Methods: This study was done in two phases. In phase one 38 case notes of patients attending the multidisciplinary feeding clinic were analyzed retrospectively for a period of six months. The details of description of their feeding problems, use of antireflux medications and gastrostomy were recorded. In phase two we prospectively used the CEBQ assessment tool on 16 patients showing aversion to food and feeding. Mean sub-domain scores of CEBQ were compared to population norms.
Results: In phase one 50% (19/38) patients had feeding difficulties unrelated to oropharyngeal structural or motor problems. The behavioural feeding problems were described as aversion to food and feeding, selective eating, drinking excess fluids, poor oral intake, dislike for solids, disinterest in feeding, slow feeding and aversion for fluids. In phase two 16 patients with aversion to food or feeding and other such behaviours were assessed using CEBQ. Significant group differences in mean CEBQ sub domain scores compared to population norms were noted for food responsiveness (mean CEBQ score 1.75 vs. population mean 2.20), desire to drink (1.92 vs. 2.60), emotional overeating (0.78 vs. 1.90), satiety response (2.5 vs. 3) and enjoyment of food (2.8 vs. 3.5). Subdomain scores were reflective of non-rewarding experience of feeding in this group.
Conclusion: This study identifies that feeding difficulties not related to oropharyngeal structural or motor impairment can be complex to assess and manage needing feeding gastrostomy. CEBQ has affirmed non-rewarding experience of feeding in this group and with its limitations can be helpful assessment of feeding aversion.

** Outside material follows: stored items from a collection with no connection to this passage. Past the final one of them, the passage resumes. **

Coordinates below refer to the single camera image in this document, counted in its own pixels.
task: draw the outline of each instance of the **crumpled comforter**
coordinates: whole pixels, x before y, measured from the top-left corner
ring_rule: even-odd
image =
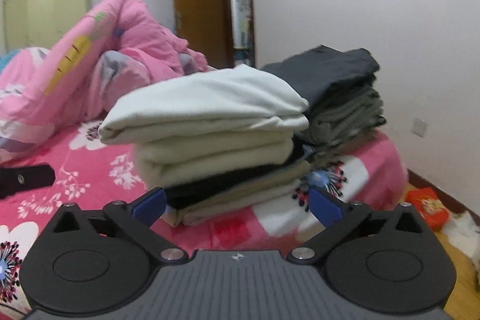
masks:
[[[183,64],[208,68],[141,0],[101,2],[50,51],[21,50],[1,73],[0,162],[97,118],[128,92],[184,75]]]

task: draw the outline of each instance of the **pink blanket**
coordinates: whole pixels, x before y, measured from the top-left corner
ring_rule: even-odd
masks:
[[[116,199],[131,202],[147,190],[133,166],[131,146],[106,146],[98,140],[99,121],[71,127],[42,145],[31,158],[15,162],[48,162],[56,172],[52,187],[17,193],[0,201],[0,244],[18,244],[13,252],[0,252],[1,313],[14,319],[29,310],[15,272],[38,234],[64,202],[77,202],[84,210],[101,209]],[[407,177],[397,149],[383,133],[326,172],[329,183],[345,201],[359,199],[376,209],[392,208],[402,195]],[[287,194],[240,211],[216,217],[198,226],[172,228],[162,220],[152,229],[185,248],[291,250],[321,230],[306,212],[308,196]]]
[[[122,95],[201,71],[205,57],[160,26],[141,0],[105,0],[47,51],[20,51],[0,75],[0,162],[25,156],[62,128],[90,121]]]

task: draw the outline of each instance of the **wall outlet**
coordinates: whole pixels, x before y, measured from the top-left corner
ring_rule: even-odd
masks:
[[[420,137],[425,137],[425,133],[427,133],[427,127],[427,121],[416,118],[413,121],[412,133],[415,133],[417,136]]]

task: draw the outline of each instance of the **gray gripper base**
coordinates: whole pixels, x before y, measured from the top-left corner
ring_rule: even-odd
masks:
[[[41,311],[28,320],[66,319]],[[440,309],[411,316],[365,310],[333,292],[312,266],[278,251],[199,251],[160,270],[135,301],[92,320],[448,320]]]

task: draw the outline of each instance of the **silver bolt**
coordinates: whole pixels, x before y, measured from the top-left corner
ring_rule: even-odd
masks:
[[[183,258],[184,254],[180,248],[167,248],[161,252],[160,256],[166,260],[179,260]]]
[[[297,259],[311,259],[315,256],[315,251],[308,247],[298,247],[292,251],[292,255]]]

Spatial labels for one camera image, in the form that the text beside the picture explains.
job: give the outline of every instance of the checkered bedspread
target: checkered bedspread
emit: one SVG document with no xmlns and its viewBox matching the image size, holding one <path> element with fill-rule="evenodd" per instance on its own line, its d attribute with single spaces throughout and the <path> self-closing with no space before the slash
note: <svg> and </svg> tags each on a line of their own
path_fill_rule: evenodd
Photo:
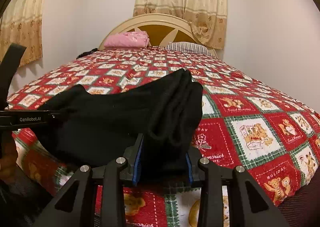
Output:
<svg viewBox="0 0 320 227">
<path fill-rule="evenodd" d="M 192 145 L 220 166 L 243 165 L 276 205 L 308 184 L 320 159 L 320 115 L 303 103 L 205 55 L 154 47 L 95 52 L 42 76 L 8 98 L 10 109 L 37 109 L 75 84 L 113 94 L 190 70 L 203 87 L 203 119 Z M 18 165 L 53 195 L 72 172 L 44 150 L 29 129 L 14 132 Z M 97 212 L 100 194 L 98 193 Z M 128 223 L 196 226 L 200 190 L 125 189 Z M 228 200 L 224 189 L 225 226 Z"/>
</svg>

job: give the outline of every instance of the human hand
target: human hand
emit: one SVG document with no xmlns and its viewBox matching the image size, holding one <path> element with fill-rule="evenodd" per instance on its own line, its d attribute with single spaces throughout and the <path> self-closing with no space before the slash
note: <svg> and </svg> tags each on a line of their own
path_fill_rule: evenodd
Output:
<svg viewBox="0 0 320 227">
<path fill-rule="evenodd" d="M 14 182 L 18 152 L 11 131 L 2 132 L 2 157 L 0 159 L 0 179 L 6 184 Z"/>
</svg>

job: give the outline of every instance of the wooden headboard
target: wooden headboard
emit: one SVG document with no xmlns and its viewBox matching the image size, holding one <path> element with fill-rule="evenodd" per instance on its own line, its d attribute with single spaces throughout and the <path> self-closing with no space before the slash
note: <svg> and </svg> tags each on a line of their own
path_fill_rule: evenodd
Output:
<svg viewBox="0 0 320 227">
<path fill-rule="evenodd" d="M 190 24 L 178 17 L 167 14 L 151 13 L 133 17 L 115 27 L 107 36 L 129 31 L 146 31 L 150 44 L 166 47 L 170 42 L 191 42 L 201 44 L 192 34 Z M 103 39 L 99 50 L 103 50 Z M 208 50 L 217 56 L 214 49 Z"/>
</svg>

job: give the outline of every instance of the striped pillow
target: striped pillow
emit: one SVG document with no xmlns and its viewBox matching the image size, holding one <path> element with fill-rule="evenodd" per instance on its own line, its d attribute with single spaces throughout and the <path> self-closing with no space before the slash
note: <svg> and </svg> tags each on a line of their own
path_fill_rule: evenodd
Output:
<svg viewBox="0 0 320 227">
<path fill-rule="evenodd" d="M 169 43 L 165 49 L 171 51 L 187 52 L 191 54 L 204 54 L 207 56 L 215 57 L 205 46 L 190 42 Z"/>
</svg>

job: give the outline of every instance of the silver bolt
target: silver bolt
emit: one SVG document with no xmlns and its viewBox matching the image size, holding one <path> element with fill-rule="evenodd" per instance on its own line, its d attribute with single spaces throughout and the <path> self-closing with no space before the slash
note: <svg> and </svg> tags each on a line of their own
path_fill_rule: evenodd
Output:
<svg viewBox="0 0 320 227">
<path fill-rule="evenodd" d="M 210 162 L 210 160 L 207 159 L 207 158 L 201 158 L 201 159 L 200 159 L 200 163 L 201 163 L 201 164 L 206 165 L 206 164 L 209 164 L 209 162 Z"/>
<path fill-rule="evenodd" d="M 244 167 L 243 166 L 236 166 L 236 171 L 238 171 L 239 173 L 244 172 Z"/>
<path fill-rule="evenodd" d="M 90 169 L 90 167 L 88 165 L 84 165 L 80 167 L 80 171 L 81 172 L 87 172 Z"/>
<path fill-rule="evenodd" d="M 118 164 L 123 164 L 123 163 L 125 162 L 125 158 L 119 157 L 119 158 L 116 159 L 116 162 L 117 162 Z"/>
</svg>

Feeding disorders are common in children with neurodevelopmental conditions [1,2] and the estimated prevalence of feeding problems varies between studies from as low as 33 to as high as 80% [3,4]. Such a wide variation in the estimated prevalence is part due to the heterogeneous aetiologies of children in the studies. These children not only vary severity and type of feeding problem itself but also have motor, sensory, cognitive and behaviour co-morbidities which impact on feeding. Premature children or ones with developmental delay have a feeding difficulty not explained by physical or motor impairments . Lack of objective oromotor dysfunction on clinical examination or normal investigations such as video fluoroscopy can be confusing to clinicians and parents for understanding their feeding behavior and unable to explain why these children not transition to a developmentally appropriate feeding level. These children have difficulty in adapting to food textures, utensil in mouth, disinterested in food or not just hungry. These children can be hard to manage for therapists and clinician and may be empirically treated for gastroesophageal reflux, require nasogastric tube or have feeding gastrostomy. To date, no standardized measures have been developed to evaluate these aversive feeding behaviour difficulties in children with neurodisability. There is no consensus about the description of these behaviours and terms like chronic food refusal [6-9], oral sensory dysfunction , infantile anorexia nervosa , food neophobia , conditioned food or taste aversion , can be used to describe the problem or aetiology. With this background the authors performed this two phased pilot study. For simplicity of description we have used the term feeding aversion to describe behaviours of not showing pleasure for food or feeding.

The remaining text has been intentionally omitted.